▸ **TASK INSTRUCTIONS**
When you reach the line below that has "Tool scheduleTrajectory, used", start returning lines exactly, and stop after the line that has "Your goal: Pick"; skip the pictures.

○ ○ ○

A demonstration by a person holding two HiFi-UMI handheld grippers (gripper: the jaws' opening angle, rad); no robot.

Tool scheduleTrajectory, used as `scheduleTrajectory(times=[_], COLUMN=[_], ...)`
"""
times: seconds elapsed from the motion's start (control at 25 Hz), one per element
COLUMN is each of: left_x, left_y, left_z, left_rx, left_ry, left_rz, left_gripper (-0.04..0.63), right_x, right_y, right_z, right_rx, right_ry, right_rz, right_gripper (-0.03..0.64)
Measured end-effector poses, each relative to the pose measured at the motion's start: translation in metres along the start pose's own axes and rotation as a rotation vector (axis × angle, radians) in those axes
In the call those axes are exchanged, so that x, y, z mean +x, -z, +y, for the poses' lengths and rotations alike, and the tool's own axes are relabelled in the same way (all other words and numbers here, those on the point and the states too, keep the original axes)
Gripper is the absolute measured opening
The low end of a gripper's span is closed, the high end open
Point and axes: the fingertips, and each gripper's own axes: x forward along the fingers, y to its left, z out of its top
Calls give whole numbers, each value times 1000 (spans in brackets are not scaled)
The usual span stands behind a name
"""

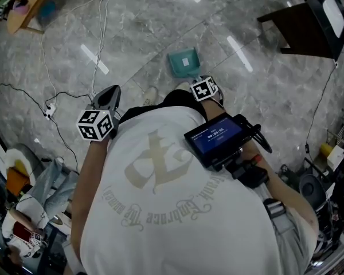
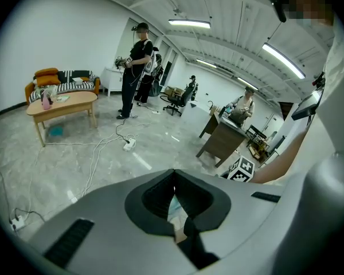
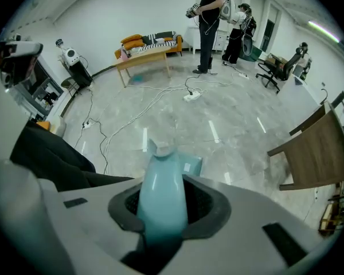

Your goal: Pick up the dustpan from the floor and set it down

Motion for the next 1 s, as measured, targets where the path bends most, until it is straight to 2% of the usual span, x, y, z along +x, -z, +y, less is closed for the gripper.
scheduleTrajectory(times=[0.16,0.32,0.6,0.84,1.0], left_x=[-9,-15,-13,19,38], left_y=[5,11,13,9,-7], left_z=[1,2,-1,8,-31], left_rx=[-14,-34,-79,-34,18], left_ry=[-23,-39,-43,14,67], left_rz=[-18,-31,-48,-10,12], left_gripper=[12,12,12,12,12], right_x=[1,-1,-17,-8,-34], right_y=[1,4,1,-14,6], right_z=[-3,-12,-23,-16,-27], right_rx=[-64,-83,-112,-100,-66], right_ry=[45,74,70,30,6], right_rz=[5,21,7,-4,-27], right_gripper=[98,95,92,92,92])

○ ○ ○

▸ **SOLUTION TO THE PROBLEM**
Tool scheduleTrajectory, used as `scheduleTrajectory(times=[_], COLUMN=[_], ...)`
"""
times: seconds elapsed from the motion's start (control at 25 Hz), one per element
COLUMN is each of: left_x, left_y, left_z, left_rx, left_ry, left_rz, left_gripper (-0.04..0.63), right_x, right_y, right_z, right_rx, right_ry, right_rz, right_gripper (-0.03..0.64)
Measured end-effector poses, each relative to the pose measured at the motion's start: translation in metres along the start pose's own axes and rotation as a rotation vector (axis × angle, radians) in those axes
In the call those axes are exchanged, so that x, y, z mean +x, -z, +y, for the poses' lengths and rotations alike, and the tool's own axes are relabelled in the same way (all other words and numbers here, those on the point and the states too, keep the original axes)
Gripper is the absolute measured opening
The low end of a gripper's span is closed, the high end open
Point and axes: the fingertips, and each gripper's own axes: x forward along the fingers, y to its left, z out of its top
Calls give whole numbers, each value times 1000 (spans in brackets are not scaled)
The usual span stands behind a name
"""


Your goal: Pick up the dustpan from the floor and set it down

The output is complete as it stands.